A similar version of this Health Alert appeared at Forbes.
1976: The United States celebrated the bicentennial of our independence; Jimmy Carter was elected president; young men wore bell bottoms and middle-aged ones wore leisure suits; advertising encouraged women to smoke Kool cigarettes. And the Food and Drug Administration (FDA) first regulated medical devices.
Although we fantasized about having Captain Kirk’s communicator or Dr. McCoy’s tricorder, nobody would have known what to do with an actual smartphone or tablet, had they existed in those days. Today, increasing numbers of us use them to keep track of medical information, to remind us to take our meds or do countless other tasks important to our health. In 2013, the Apple app store had 97,000 mobile health apps, and over 60 percent of physicians were using tablets.
And yet, the FDA is still regulating these 21st century technologies under legislation passed when Wings’ Silly Love Songs topped the pop music charts. It’s past time for Congress to amend the Food, Drug and Cosmetic Act to clarify the FDA’s regulatory authority over these new tools for our health.
According to the 1976 amendments, a medical device is an “instrument, apparatus, implement, machine, contrivance, implant, in vitro reagent, or other similar or related article, including any component, part, or accessory…” [21 U.S.C. 321(h)]. That does not really give the FDA much direction with respect to apps, smartphones and tablets, does it?

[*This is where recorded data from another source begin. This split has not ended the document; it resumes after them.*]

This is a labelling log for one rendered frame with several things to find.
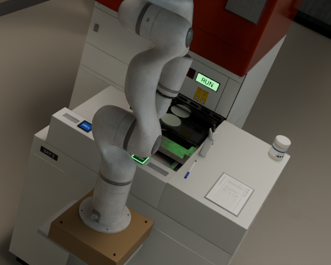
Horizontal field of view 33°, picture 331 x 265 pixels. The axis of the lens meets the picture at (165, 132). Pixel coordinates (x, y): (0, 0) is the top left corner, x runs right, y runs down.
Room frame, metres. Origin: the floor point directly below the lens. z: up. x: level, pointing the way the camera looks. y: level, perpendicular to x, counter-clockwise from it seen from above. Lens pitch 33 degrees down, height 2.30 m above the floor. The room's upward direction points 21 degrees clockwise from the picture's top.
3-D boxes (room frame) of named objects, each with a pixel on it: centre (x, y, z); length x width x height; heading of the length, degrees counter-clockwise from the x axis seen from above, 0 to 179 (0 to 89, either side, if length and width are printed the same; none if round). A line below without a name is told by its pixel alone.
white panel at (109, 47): (2.41, 0.15, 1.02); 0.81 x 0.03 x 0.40; 75
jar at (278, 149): (2.16, -0.50, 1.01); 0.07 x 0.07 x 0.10
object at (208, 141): (1.98, -0.19, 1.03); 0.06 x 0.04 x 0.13; 165
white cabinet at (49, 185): (2.02, -0.03, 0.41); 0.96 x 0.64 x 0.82; 75
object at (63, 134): (1.81, 0.18, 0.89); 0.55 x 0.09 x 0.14; 75
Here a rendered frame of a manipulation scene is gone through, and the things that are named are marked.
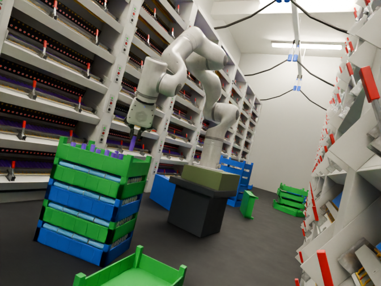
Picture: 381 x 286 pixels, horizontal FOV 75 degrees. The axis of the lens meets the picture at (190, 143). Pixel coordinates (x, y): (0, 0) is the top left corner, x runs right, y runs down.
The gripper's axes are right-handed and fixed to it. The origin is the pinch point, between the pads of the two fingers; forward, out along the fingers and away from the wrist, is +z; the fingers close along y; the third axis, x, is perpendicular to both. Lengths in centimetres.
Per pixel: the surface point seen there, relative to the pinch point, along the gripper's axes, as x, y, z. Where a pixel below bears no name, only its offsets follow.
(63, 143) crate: -7.1, -24.8, 7.6
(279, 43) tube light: 390, 250, -82
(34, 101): 29, -47, 10
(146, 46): 99, -1, -24
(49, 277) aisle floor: -43, -16, 32
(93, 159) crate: -14.8, -12.9, 6.6
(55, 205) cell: -17.8, -22.2, 28.0
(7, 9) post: 30, -61, -27
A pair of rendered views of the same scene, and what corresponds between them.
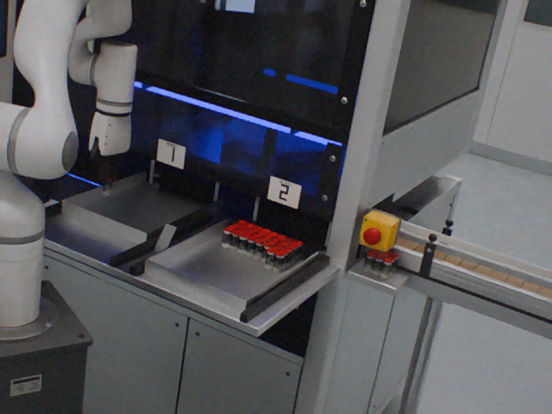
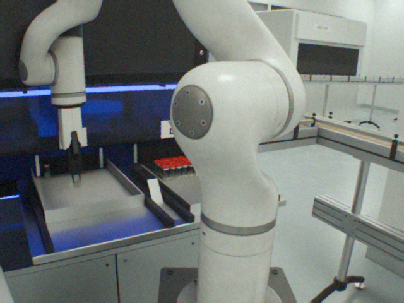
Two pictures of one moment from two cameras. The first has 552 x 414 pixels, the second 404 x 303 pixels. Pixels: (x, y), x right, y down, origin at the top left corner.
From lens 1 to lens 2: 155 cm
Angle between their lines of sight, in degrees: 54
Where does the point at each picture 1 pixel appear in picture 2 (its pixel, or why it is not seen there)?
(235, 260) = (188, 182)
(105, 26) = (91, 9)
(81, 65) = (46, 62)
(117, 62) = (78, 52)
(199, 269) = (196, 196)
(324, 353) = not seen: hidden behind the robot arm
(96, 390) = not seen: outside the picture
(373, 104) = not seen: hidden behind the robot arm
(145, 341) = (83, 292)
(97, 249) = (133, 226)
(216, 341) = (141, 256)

Left to its own devices (excuse the pun), the FDA has actually done a very effective job of letting the industry and patients know how it intends to regulate these new technologies. Dr. Jeffrey Shuren, Director of the Center for Devices and Radiological Health, and Bakul Patel, who is responsible for writing the FDA’s final guidance, promised a light regulatory touch. The final guidance was published in September 2013, at which time the FDA noted, “The agency has cleared about 100 mobile medical applications over the past decade; about 40 of those were cleared in the past two years.”